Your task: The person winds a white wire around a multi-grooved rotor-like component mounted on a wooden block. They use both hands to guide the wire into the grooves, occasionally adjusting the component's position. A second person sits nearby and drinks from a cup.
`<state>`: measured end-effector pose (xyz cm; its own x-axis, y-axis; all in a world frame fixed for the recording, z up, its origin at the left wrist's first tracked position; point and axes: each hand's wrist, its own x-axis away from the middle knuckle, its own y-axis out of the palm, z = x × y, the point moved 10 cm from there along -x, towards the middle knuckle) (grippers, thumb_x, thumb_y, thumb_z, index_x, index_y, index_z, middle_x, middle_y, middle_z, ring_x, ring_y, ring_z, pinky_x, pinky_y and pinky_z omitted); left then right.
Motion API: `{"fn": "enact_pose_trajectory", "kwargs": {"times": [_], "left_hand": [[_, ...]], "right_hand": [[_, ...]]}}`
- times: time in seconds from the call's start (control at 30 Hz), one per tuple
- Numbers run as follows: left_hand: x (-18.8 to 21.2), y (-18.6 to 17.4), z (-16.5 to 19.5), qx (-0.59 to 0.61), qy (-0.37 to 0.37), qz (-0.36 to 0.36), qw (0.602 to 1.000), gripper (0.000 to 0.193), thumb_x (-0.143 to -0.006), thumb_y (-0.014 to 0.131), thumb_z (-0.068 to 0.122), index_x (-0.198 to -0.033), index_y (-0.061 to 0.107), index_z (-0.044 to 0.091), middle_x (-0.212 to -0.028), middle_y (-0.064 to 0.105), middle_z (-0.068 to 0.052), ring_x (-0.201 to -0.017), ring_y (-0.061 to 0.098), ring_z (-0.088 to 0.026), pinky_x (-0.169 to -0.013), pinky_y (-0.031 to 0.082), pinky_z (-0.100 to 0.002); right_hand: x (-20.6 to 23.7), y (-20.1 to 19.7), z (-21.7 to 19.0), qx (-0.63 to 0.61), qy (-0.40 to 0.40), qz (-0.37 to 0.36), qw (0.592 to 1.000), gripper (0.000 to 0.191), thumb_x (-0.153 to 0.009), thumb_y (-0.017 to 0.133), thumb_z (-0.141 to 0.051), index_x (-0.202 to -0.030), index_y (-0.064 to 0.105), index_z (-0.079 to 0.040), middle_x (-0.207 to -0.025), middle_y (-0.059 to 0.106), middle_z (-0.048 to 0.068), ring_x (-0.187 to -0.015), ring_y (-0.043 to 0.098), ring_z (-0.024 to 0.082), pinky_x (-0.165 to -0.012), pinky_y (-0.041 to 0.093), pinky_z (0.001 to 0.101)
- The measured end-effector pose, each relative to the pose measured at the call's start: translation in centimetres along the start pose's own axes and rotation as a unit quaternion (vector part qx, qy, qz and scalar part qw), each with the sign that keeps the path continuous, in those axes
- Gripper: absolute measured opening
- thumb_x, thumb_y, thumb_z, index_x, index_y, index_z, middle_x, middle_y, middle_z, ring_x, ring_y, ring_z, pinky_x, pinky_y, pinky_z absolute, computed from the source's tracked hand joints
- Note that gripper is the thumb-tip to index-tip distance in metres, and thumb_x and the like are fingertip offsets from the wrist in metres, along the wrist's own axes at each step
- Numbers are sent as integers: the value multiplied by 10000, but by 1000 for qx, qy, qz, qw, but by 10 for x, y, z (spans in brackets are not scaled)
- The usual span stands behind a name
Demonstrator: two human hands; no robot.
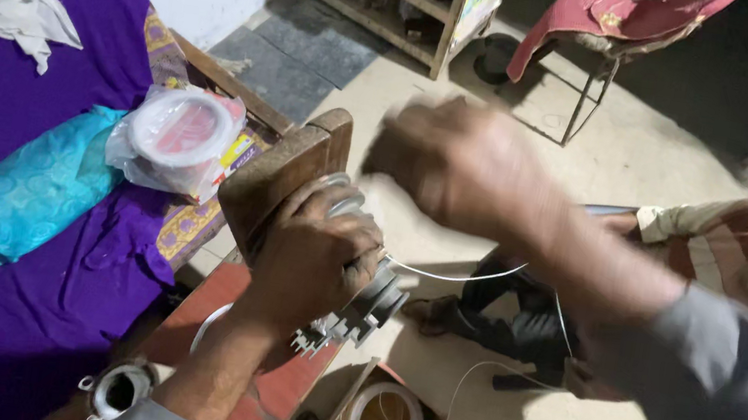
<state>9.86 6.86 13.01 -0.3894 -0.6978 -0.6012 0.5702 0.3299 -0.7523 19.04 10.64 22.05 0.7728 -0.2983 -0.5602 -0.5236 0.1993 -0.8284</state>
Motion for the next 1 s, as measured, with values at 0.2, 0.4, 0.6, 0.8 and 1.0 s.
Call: {"fn": "enact_pose_trajectory", "kwargs": {"times": [0.2, 0.4, 0.6, 0.8, 1.0], "left_hand": [[11, -23, -11, -5, -13, 62, 998, 157, -890, 715, 239, -966, 767, 113, -1042, 769, -62, -1170, 650, -334, -1153, 411, -509], [8, -22, -17, 0, -20, 51, 998, 155, -863, 721, 222, -968, 760, 117, -1002, 762, -72, -1177, 645, -361, -1161, 412, -526], [5, -19, -17, -9, -71, 52, 996, 104, -825, 717, 208, -892, 760, 141, -1001, 757, -115, -1195, 649, -364, -1111, 440, -521], [8, -27, -32, -38, -70, 61, 995, 155, -741, 720, 197, -868, 774, 125, -948, 765, -91, -1156, 636, -358, -1092, 427, -528], [7, -32, -45, -30, -81, 62, 994, 127, -854, 727, 239, -910, 779, 137, -972, 767, -63, -1155, 624, -339, -1080, 423, -519]], "right_hand": [[81, 72, 30, 169, 139, -524, 823, 176, -1040, 562, -197, -1033, 723, -129, -841, 726, 69, -641, 694, 160, -546, 625, 313], [5, -10, -53, -137, -95, -182, 969, 223, -944, 746, -235, -781, 700, -88, -684, 667, 35, -615, 689, 186, -501, 551, 340], [-26, -27, 1, -150, -24, 55, 987, 369, -984, 818, -284, -1223, 681, -38, -1038, 680, 89, -931, 696, 183, -799, 631, 315], [74, 49, 51, -421, 212, 215, 855, 571, -1085, 671, -260, -1572, 450, -59, -1505, 563, 156, -1410, 549, 240, -1224, 451, 430], [117, 211, 61, -482, 355, 74, 797, 332, -990, 701, -278, -1174, 698, -1, -1080, 722, 52, -1035, 658, 115, -920, 556, 294]]}}
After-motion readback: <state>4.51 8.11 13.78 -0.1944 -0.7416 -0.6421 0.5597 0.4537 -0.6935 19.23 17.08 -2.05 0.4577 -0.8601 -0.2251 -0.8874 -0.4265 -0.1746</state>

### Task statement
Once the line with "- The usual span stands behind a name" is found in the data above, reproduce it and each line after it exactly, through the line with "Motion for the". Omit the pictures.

### Solution to this problem
- The usual span stands behind a name
Demonstrator: two human hands; no robot.
<state>9.86 6.86 13.01 -0.3894 -0.6978 -0.6012 0.5702 0.3299 -0.7523 19.04 10.64 22.05 0.7728 -0.2983 -0.5602 -0.5236 0.1993 -0.8284</state>
Motion for the next 1 s, as measured, with values at 0.2, 0.4, 0.6, 0.8 and 1.0 s.

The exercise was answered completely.